X-rays of the painting show alterations to Miss Boott's hat, to Annie's head, skirt and feet, to the dado on the left and the curtain on the right. It is possible that the figure of Deborah Haden, as reflected in the mirror, was a late addition; there are signs of alterations at both the back and front of her neck, and around her hair. Behind her, the cream-coloured area that is roughly covered in vertical stripes (possibly a fireplace) seems to have been painted over a pattern like that of the long curtains to left of centre. Whistler's first intention may have been to reflect, in the mirror, the curtain that Miss Boott is holding (her hand was originally further left).
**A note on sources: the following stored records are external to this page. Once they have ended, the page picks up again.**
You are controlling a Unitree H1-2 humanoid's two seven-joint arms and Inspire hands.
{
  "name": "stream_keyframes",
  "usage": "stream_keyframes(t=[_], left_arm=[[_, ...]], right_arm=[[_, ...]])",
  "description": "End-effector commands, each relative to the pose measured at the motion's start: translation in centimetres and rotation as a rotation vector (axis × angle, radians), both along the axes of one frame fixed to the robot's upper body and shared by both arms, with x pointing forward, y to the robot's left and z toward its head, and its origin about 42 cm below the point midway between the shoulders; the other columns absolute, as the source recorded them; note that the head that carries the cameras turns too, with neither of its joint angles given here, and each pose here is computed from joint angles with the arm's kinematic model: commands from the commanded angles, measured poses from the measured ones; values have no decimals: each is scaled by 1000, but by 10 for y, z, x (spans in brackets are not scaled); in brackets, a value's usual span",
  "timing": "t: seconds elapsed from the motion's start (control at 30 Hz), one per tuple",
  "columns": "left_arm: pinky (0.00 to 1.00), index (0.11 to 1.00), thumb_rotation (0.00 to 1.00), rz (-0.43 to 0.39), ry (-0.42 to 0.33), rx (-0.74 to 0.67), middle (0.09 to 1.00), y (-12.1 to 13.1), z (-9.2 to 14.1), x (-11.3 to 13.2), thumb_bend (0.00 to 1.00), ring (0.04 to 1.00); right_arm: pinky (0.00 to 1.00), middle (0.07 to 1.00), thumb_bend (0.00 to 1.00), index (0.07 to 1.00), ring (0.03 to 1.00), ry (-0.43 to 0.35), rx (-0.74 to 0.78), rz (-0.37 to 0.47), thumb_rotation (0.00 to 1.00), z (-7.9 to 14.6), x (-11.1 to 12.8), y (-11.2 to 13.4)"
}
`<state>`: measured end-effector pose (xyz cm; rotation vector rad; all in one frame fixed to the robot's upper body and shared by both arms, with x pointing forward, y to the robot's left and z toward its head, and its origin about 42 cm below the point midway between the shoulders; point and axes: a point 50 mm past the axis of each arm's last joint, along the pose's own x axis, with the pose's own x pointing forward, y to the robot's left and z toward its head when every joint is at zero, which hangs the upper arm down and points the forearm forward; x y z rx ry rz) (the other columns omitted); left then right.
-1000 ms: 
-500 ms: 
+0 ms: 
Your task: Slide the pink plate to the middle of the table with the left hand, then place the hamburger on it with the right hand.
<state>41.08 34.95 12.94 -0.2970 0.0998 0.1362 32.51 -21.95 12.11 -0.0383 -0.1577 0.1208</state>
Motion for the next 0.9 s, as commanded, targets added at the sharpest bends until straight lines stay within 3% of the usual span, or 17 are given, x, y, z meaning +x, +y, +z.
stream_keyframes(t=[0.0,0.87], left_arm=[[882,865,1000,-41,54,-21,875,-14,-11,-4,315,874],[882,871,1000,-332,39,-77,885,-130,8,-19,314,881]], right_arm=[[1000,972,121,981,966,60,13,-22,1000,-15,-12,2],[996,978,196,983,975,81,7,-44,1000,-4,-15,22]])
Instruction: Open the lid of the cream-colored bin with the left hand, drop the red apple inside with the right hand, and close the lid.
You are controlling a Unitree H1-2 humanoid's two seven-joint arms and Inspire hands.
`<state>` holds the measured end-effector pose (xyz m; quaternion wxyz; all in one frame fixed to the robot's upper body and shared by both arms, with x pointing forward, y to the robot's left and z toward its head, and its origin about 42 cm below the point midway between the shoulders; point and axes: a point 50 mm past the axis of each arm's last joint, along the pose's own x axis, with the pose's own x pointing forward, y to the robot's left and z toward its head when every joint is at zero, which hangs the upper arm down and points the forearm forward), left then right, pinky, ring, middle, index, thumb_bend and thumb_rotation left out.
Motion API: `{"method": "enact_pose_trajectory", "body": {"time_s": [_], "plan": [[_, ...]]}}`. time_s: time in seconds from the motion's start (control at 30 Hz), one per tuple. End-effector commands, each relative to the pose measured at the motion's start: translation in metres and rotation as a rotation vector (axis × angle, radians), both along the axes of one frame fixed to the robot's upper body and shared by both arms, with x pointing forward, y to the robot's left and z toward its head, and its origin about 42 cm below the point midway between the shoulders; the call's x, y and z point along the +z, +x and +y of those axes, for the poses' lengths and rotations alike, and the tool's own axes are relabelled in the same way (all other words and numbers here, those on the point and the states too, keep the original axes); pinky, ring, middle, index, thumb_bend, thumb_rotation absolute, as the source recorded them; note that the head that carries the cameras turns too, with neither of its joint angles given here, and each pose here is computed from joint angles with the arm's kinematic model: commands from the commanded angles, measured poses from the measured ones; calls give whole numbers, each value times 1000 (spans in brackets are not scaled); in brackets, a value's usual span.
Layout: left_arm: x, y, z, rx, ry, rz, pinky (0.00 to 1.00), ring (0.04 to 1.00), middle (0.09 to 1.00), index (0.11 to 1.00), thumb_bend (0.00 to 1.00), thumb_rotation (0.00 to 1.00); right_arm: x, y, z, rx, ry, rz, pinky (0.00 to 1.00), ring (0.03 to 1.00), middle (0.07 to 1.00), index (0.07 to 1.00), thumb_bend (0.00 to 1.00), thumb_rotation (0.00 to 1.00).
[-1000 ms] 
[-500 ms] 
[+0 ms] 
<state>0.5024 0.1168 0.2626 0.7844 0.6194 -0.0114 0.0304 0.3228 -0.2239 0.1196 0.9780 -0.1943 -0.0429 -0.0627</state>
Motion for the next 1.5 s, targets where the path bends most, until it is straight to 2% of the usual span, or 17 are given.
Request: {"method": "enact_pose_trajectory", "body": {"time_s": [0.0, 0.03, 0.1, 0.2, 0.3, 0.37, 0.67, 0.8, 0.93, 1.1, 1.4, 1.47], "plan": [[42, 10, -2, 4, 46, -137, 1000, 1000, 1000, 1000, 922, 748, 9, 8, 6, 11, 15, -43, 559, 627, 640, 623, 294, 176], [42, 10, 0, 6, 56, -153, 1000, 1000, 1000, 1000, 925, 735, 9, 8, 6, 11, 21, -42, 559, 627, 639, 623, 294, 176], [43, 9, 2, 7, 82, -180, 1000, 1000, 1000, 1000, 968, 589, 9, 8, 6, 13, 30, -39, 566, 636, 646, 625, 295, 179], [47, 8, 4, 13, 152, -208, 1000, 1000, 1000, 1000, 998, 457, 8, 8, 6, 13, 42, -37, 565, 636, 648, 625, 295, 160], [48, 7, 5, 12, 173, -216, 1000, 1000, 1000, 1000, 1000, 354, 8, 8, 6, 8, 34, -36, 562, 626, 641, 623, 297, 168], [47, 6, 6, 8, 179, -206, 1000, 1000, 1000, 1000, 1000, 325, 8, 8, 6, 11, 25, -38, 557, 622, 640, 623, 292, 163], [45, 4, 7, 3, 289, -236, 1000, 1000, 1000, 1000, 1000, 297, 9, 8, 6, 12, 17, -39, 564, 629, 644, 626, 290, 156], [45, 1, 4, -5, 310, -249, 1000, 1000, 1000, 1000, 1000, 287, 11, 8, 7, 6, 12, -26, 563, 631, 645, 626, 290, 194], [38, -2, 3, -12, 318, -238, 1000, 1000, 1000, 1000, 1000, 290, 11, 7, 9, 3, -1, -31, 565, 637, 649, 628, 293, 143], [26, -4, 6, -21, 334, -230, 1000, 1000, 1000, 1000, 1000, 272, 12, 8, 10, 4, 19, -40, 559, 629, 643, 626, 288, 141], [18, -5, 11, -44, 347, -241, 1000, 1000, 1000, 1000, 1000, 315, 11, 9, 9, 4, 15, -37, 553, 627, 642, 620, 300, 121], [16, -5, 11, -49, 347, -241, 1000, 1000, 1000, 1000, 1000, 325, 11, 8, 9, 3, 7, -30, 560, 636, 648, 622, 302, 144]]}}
The Freer website commented, that 'Instead of trying to create a convincing illusion of three-dimensional space, Whistler adopted a color scheme and sharply angled perspective that emphasize the flatness of the picture plane.'
Overall, it was painted with fairly thick paint, applied with both brush and palette knife. Certain areas were painted carefully and with a high level of finish – the lamp over Annie's head, for instance. Others were brought to a softer, or drier, blurred finish, including the heads, hair and hat. Some large areas including the dresses and curtains, started carefully, were finished off with broad, slashing strokes of creamier paint. The paint surface is complex and textured, due to the variety of brush or knife strokes and to numerous revisions and alterations.
At the Freer Gallery of Art, it was cleaned, relined and resurfaced in 1921, resurfaced in 1931, and cleaned and surfaced in 1935 and 1945. The varnish was removed where it had whitened, and the painting partially cleaned, inpainted and revarnished in 1965, when it was also restretched on a new stretcher.
Some of the thickly painted and altered areas have some craquelure. The colours, however, are fresh and vivid.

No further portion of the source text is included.